PROVIDED DATA:
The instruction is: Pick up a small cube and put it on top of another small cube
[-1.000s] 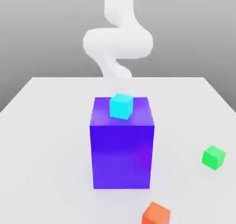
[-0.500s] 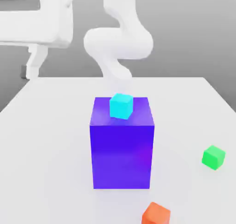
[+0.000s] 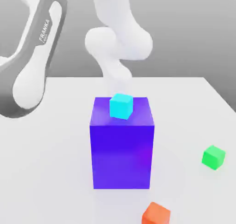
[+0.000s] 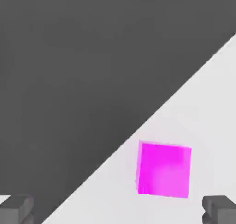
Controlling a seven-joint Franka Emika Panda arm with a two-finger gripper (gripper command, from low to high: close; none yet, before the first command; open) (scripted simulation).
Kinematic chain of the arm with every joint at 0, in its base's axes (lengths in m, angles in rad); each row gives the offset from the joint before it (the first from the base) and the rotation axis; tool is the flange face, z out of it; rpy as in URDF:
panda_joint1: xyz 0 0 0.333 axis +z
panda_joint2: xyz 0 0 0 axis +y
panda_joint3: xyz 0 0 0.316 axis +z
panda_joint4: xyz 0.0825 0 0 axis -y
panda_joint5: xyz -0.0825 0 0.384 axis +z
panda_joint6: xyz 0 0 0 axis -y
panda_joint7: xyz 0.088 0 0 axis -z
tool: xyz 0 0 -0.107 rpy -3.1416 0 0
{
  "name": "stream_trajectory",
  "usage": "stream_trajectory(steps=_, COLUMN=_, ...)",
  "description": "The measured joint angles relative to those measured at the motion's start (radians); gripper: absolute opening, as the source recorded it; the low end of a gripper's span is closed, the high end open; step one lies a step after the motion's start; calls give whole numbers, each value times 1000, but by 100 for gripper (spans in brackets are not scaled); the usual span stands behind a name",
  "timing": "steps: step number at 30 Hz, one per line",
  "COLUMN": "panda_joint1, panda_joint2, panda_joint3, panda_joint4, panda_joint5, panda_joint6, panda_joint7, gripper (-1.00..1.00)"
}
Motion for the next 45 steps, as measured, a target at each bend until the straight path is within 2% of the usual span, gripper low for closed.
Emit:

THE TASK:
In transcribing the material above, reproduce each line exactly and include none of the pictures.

FINAL ANSWER:
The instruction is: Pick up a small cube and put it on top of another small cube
[-1.000s] 
[-0.500s] 
[+0.000s] 
[+0.000s] 
Controlling a seven-joint Franka Emika Panda arm with a two-finger gripper (gripper command, from low to high: close; none yet, before the first command; open) (scripted simulation).
Kinematic chain of the arm with every joint at 0, in its base's axes (lengths in m, angles in rad); each row gives the offset from the joint before it (the first from the base) and the rotation axis; tool is the flange face, z out of it; rpy as in URDF:
panda_joint1: xyz 0 0 0.333 axis +z
panda_joint2: xyz 0 0 0 axis +y
panda_joint3: xyz 0 0 0.316 axis +z
panda_joint4: xyz 0.0825 0 0 axis -y
panda_joint5: xyz -0.0825 0 0.384 axis +z
panda_joint6: xyz 0 0 0 axis -y
panda_joint7: xyz 0.088 0 0 axis -z
tool: xyz 0 0 -0.107 rpy -3.1416 0 0
{
  "name": "stream_trajectory",
  "usage": "stream_trajectory(steps=_, COLUMN=_, ...)",
  "description": "The measured joint angles relative to those measured at the motion's start (radians); gripper: absolute opening, as the source recorded it; the low end of a gripper's span is closed, the high end open; step one lies a step after the motion's start; calls give whole numbers, each value times 1000, but by 100 for gripper (spans in brackets are not scaled); the usual span stands behind a name",
  "timing": "steps: step number at 30 Hz, one per line",
  "COLUMN": "panda_joint1, panda_joint2, panda_joint3, panda_joint4, panda_joint5, panda_joint6, panda_joint7, gripper (-1.00..1.00)"
}
Motion for the next 45 steps, as measured, a target at each bend until the straight path is within 2% of the usual span, gripper low for closed.
Emit:

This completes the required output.